Tu belleza me deja estupefacto,
ta beauté me laisse stupéfait.
Te toco y no puedo creerte,
te acaricio como si preguntara por qué
o cómo, o qué he hecho yo para merecerte
(o más bien por qué no mereciéndote
te has entregado a mí).
Y meto mis dedos dentro de la herida
(ya no sé si en tu pecho o en el mío)
una y otra vez,
hasta perder la fe,
hasta perderme en el árbol del conocimiento…

***
Duermes como un piano de cola que se queda abierto
tras una noche entera de jam session
o como el dinosaurio de Augusto Monterroso
(porque el que se despierta en su cuento mínimo es el dinosaurio)
con toda la columna vertebral en escalera
hacia el cielo.
                       Stairway to Heaven

***
Sé que te marcharás, que me dejarás, que te irás de mi lado,
de la misma manera que viniste…
a mí. De la misma increíble y mágica y sobrenatural manera
en que posaste tus ojos sobre mí y me elegiste.
Es fácil creer que merecemos el ángel que nos pasa
y quizá lo perderemos por eso precisamente.
Sé que tras cada instante hay una esquina
por la que puedes desaparecer.
No creo que pudiera despertar de ti sin tu presencia a mi lado,
pero tengo que ir haciéndome a la idea
de que te perderé.

***
─Nunca me había sucedido esto: escribir desde la dicha, desde la felicidad, desde el estupor de ser amado. Te debo esta sacudida, esta dislocación del punto de vista, este salirme de mí para verme en el ángulo donde no pensaba estar jamás, porque era allí donde antes miraba: el horizonte del deseo. Y por eso ahora miro al futuro sin ti.

***
De Iowa a Nevers

Mi querido poeta:
            He leído tus maravillosas tonterías mientras estabas dormido. Yo no te voy a dejar nunca. Entiendo tu temor a perderme. Es natural. También yo quiero que esto que me pasa contigo no se acabe jamás. También yo tengo miedo, en el fondo del charco de mi felicidad. Debe ser como los que tienen mucho dinero y cuanto más tienen más temen perderlo todo. No sé lo que nos deparará el futuro, pero doy gracias al cielo por cada día contigo, por cada hora contigo, por haberme sentado a tu lado aquel día en nuestro café.

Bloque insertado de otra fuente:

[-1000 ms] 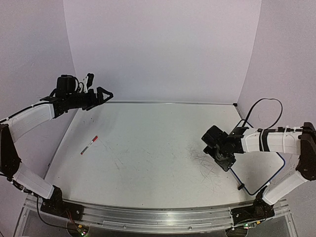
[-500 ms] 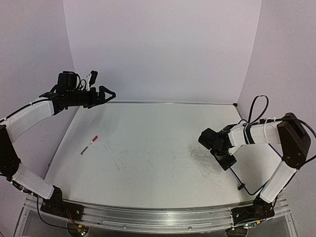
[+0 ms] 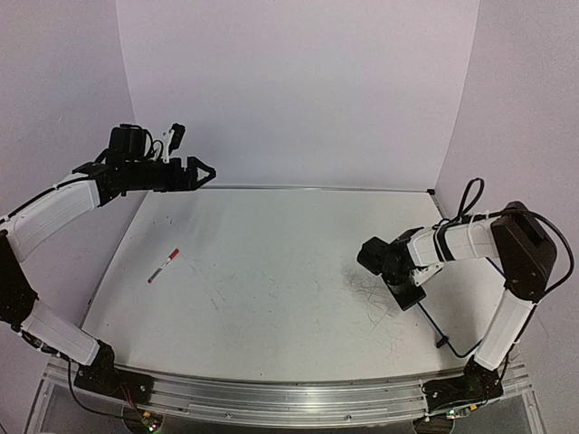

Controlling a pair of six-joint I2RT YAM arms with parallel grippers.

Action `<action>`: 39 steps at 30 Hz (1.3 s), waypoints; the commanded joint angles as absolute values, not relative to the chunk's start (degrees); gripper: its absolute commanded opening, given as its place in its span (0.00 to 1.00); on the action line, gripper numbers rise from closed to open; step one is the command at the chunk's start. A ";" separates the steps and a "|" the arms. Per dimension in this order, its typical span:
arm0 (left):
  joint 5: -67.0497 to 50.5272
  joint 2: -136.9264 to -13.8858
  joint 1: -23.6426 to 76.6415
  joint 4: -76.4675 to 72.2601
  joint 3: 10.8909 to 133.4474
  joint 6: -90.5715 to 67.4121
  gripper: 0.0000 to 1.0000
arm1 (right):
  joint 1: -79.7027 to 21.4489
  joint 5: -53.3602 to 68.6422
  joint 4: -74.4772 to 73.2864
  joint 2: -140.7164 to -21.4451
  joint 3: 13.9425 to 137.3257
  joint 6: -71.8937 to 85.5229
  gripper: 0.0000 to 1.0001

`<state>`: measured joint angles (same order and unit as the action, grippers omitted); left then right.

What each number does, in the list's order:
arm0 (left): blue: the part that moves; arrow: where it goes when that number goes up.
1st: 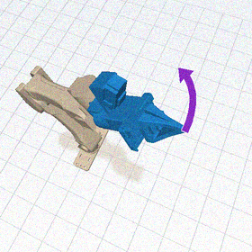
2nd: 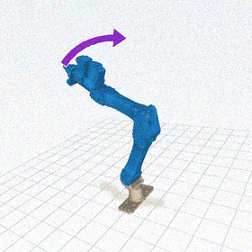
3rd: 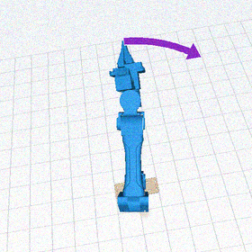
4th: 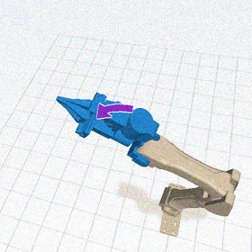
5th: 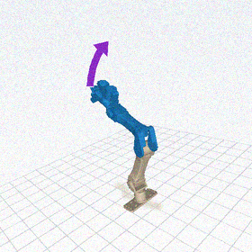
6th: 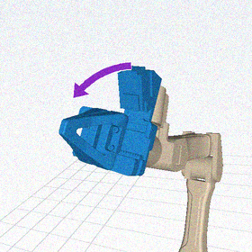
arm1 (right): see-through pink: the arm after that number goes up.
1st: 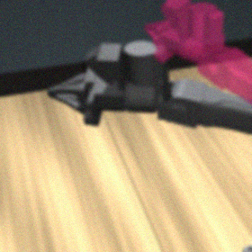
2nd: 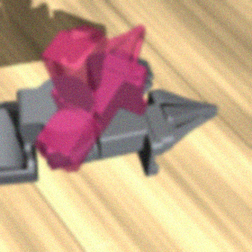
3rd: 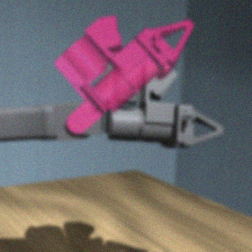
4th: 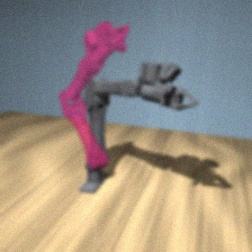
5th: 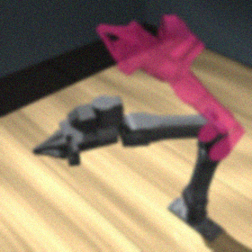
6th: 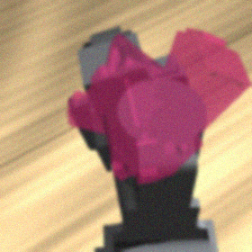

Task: Write a sentence on the whiteboard
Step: Pick up the whiteboard stand from the corner of the board.

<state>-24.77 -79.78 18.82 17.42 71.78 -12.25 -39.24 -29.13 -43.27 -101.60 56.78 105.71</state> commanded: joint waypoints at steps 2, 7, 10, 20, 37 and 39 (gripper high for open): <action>-18.91 -77.48 19.45 18.08 70.38 -8.39 0.99 | -39.11 -31.09 -44.70 -104.36 59.40 108.43 0.54; -15.94 -76.69 20.04 18.75 69.87 -7.56 0.99 | -39.11 -31.20 -44.55 -105.78 59.23 109.24 0.45; -15.37 -76.40 20.26 18.96 69.59 -7.15 0.99 | -39.11 -31.66 -44.39 -106.60 59.48 108.55 0.42; -13.95 -75.80 20.57 19.22 69.36 -6.84 0.99 | -39.24 -32.81 -44.38 -106.39 59.81 106.85 0.23; -8.06 -73.50 20.58 19.03 68.04 -7.03 0.99 | -46.58 -39.23 -46.33 -110.32 66.72 97.43 0.04; -7.54 -72.97 20.57 18.67 67.69 -7.05 0.99 | -47.97 -40.39 -44.81 -111.40 68.34 92.93 0.04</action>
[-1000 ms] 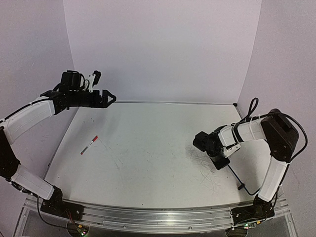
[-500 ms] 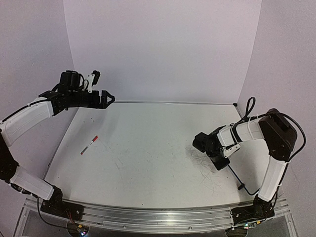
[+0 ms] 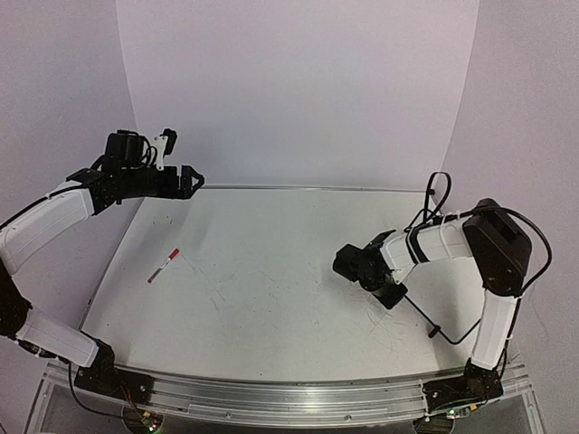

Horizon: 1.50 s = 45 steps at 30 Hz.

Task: Write a sentence on the whiteboard
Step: Pick up the whiteboard stand from the corner of the board, then move the whiteboard stand to the center of the board.

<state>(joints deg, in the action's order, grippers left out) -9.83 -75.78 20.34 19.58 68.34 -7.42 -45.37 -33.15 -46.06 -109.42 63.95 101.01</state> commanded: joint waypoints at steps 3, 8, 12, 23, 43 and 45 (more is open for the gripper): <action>-6.42 -71.82 20.57 17.93 66.99 -7.03 0.99 | -50.58 -41.15 -40.74 -112.24 70.21 84.21 0.03; -4.87 -69.89 20.57 16.60 65.69 -7.12 0.99 | -54.24 -38.13 -29.40 -112.18 71.09 63.53 0.00; -3.48 -68.27 20.58 15.44 64.55 -7.07 0.99 | -56.88 -29.64 -18.09 -111.79 69.42 48.27 0.00; -0.88 -65.91 20.39 13.08 62.32 -6.87 0.99 | -65.41 -21.42 -9.92 -115.24 72.46 32.20 0.00; -0.56 -66.69 19.78 12.48 61.72 -6.88 0.99 | -70.37 -24.33 -18.02 -116.38 75.46 46.29 0.00; -0.76 -66.94 19.70 12.45 61.78 -6.93 0.99 | -70.48 -23.82 -18.93 -115.72 74.76 47.98 0.00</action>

Y aunque me gustan mucho tus canciones, prefiero que no imagines en ellas lo que no queremos que suceda ni en las palabras ni en los sueños, y mucho menos en la realidad.
                        Es una orden.
                                                Tuya forever,
                                                                        I.